B. Padmasri; R. Kalyani; V. Anilkumar; D. Prasanth; M. Indu

doi:10.18231/JOAPR.2021.9.1.30.36

Authors

B. Padmasri Dept. of Pharmaceutical Technology, Sri Venkateswara College of Pharmacy, Etcherla, Srikakulam
R. Kalyani Dept. of Pharmaceutical Technology, Sri Venkateswara College of Pharmacy, Etcherla, Srikakulam.
V. Anilkumar Dept.of Pharmaceutical Technoligy, GIET School of Pharmacy,Rajahmundry, East Godavari https://orcid.org/0000-0002-6506-2144
D. Prasanth Dept. of Pharmcology, Sri Venkateswara College of Pharmacy, Etcherla, Srikakulam
M. Indu Dept. of Pharmaceutical Technology, Sri Venkateswara College of Pharmacy, Etcherla, Srikakulam

DOI:

https://doi.org/10.18231/JOAPR.2021.9.1.30.36

Keywords:

Hyaluronic acid, microspheres, adipic acid, EDCI, Adipicdihydrazide

Abstract

Hyaluronic acid also called as Hyaluronan, Sodium Hyaluronate (SA), sodium salt form of Hyaluronic acid is a biodegradable, biocompatible, and viscoelastic linear polysaccharide of a wide molecular weight range (1000 to 10,000,000 Da). In this project, described a method for preparing HA microspheres at different pH conditions by adapting a non-toxic and aqueous based crosslinking chemistry for sustained drug delivery of drugs. The derivatization chemistry of HA utilizing adipic dihydrazide has been used to construct hydrogels, applied for microsphere preparation. ADH was coupled efficiently to carbodimide-activated glucoronic acid residues of hyluronans. These ADH modified hyaluronan can be loaded with drug molecules and then cross linked into hydrogel. The drug was present in the bulk of hydrogel droplets which are present in liquid paraffin are precipitated by IPA. Formulating HA microspheres with this method have several advantages. Preliminary studies were conducted to confirm the better ratio of HA and ADH to show maximum entrapment efficiency and drug release.
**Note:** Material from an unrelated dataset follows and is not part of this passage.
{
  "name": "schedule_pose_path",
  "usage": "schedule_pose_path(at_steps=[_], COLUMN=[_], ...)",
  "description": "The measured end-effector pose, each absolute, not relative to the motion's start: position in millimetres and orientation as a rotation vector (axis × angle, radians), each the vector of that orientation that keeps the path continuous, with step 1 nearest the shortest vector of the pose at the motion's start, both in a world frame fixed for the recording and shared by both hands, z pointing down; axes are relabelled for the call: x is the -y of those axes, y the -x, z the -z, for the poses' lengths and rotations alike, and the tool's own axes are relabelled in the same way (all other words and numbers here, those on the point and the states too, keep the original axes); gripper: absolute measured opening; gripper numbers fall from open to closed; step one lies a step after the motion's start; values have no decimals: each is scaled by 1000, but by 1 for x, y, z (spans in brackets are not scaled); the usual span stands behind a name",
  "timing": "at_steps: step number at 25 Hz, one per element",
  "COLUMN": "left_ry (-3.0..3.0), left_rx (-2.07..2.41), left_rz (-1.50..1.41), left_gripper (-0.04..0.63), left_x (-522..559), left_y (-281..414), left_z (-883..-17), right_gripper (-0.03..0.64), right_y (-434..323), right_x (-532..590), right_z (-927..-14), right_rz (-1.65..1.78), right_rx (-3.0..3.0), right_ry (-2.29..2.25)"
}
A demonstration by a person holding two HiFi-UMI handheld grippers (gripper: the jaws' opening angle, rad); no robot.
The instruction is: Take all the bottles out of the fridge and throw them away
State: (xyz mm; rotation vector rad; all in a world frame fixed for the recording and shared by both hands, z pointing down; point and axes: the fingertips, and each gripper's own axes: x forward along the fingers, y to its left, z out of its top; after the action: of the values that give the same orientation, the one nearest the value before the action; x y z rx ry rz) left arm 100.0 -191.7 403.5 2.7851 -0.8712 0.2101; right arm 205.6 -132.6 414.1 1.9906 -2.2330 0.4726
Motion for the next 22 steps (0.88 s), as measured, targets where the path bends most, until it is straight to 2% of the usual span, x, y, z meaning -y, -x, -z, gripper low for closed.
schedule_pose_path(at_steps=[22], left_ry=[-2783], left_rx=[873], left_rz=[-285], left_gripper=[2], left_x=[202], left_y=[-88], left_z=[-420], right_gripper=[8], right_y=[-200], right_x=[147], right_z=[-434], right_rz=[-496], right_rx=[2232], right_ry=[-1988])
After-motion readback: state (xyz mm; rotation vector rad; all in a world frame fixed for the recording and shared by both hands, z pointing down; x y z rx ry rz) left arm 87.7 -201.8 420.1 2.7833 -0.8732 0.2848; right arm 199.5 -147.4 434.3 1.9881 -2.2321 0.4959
Then microspheres were prepared at different pH conditions and formulations were subjected to evaluation of various parameters like percentage yield, particle size, drug entrapment efficiency, porosity and bulk density, surface morphology, in vitro drug release among which F2B was optimized as best formulation which showed 74.6% entrapment efficiency and above 90% of drug release in 12 hours indicating Hyaluronic acid microspheres can be used as good carriers for sustained drug delivery of drugs.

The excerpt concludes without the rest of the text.